- Opening Delimiter -
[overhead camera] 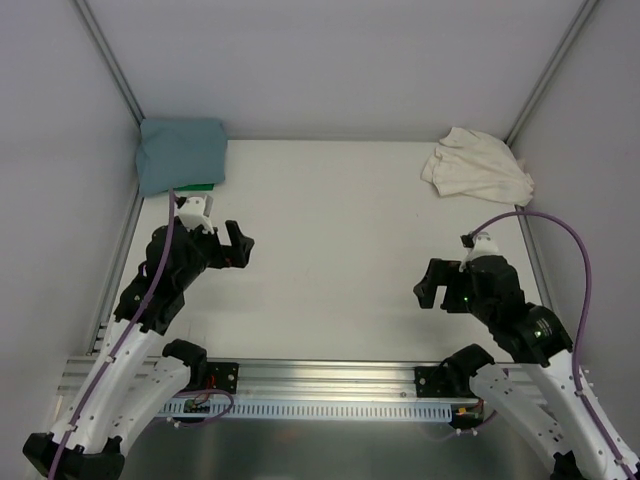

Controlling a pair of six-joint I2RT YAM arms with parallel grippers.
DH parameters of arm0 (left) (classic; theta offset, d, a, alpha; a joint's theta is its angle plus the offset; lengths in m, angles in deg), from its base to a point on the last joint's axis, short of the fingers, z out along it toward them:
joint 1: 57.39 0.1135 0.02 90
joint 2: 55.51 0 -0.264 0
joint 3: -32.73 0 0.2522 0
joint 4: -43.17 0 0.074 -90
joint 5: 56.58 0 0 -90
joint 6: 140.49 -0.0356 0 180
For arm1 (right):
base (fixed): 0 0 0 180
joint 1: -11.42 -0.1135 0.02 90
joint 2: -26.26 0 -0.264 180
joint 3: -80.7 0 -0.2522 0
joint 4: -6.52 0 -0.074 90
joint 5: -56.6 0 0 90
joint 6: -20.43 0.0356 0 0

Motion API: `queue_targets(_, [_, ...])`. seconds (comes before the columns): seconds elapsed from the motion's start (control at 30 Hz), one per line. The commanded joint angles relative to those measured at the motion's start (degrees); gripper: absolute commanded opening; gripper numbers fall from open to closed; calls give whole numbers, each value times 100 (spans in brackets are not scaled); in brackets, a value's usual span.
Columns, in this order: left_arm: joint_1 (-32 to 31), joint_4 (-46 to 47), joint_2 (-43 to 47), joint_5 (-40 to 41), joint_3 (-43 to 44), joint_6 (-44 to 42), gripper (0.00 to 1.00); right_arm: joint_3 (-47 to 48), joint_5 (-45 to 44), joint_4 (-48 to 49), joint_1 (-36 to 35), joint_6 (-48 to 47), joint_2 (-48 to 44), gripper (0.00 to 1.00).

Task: Fold and stack the t-shirts
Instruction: Put the neatly folded tshirt into the corner of the board with the left arm

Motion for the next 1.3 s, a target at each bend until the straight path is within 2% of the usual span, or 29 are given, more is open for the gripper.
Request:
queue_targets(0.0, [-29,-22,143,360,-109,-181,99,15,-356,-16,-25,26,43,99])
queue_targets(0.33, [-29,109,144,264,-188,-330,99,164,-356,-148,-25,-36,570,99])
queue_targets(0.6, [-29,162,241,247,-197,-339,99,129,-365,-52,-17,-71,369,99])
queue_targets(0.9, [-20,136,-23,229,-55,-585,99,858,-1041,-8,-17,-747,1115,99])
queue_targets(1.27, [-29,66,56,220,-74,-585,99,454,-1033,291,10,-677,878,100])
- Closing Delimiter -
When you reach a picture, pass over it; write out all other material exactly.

[overhead camera] 

Controlling a pair of six-joint I2RT YAM arms with parallel grippers.
DH parameters of arm0 (left) (classic; theta offset, d, a, alpha; a joint's theta is its angle plus the offset; lengths in m, angles in deg), from its base to a point on the last joint's axis, short of the fingers, z out along it toward them:
joint 1: 57.39 0.1135 0.02 90
joint 2: 55.51 0 -0.264 0
joint 3: -32.73 0 0.2522 0
joint 4: -43.17 0 0.074 -90
joint 5: 56.58 0 0 -90
joint 6: 140.49 -0.0356 0 180
For arm1 (right):
base (fixed): 0 0 0 180
joint 1: -11.42 -0.1135 0.02 90
joint 2: -26.26 0 -0.264 180
joint 3: -80.7 0 -0.2522 0
joint 4: -6.52 0 -0.074 90
joint 5: -56.6 0 0 90
joint 6: -20.43 0.0356 0 0

Motion API: `queue_targets(_, [_, ...])`. seconds (comes before the columns): seconds elapsed from the motion's start (control at 30 Hz), one per line. The commanded joint angles relative to those measured at the motion's start (degrees); gripper: absolute commanded opening; gripper numbers fall from open to closed; calls give whole numbers, each value times 100 (spans in brackets are not scaled); in brackets, a value's usual span.
Columns, in this order: left_arm: joint_1 (-32 to 31), joint_4 (-46 to 47), joint_2 (-43 to 47), joint_5 (-40 to 41), joint_3 (-43 to 44), joint_6 (-44 to 42), gripper (0.00 to 1.00); right_arm: joint_3 (-47 to 48), joint_5 (-45 to 44), joint_4 (-48 to 49), joint_1 (-36 to 35), joint_6 (-48 to 47), joint_2 (-48 to 44), gripper (0.00 to 1.00).

Task: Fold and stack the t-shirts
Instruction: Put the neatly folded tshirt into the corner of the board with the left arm

Motion for the next 1.3 s, a target at each bend until the straight path is within 2% of the usual span, or 29 are given, more is open for the gripper.
Request:
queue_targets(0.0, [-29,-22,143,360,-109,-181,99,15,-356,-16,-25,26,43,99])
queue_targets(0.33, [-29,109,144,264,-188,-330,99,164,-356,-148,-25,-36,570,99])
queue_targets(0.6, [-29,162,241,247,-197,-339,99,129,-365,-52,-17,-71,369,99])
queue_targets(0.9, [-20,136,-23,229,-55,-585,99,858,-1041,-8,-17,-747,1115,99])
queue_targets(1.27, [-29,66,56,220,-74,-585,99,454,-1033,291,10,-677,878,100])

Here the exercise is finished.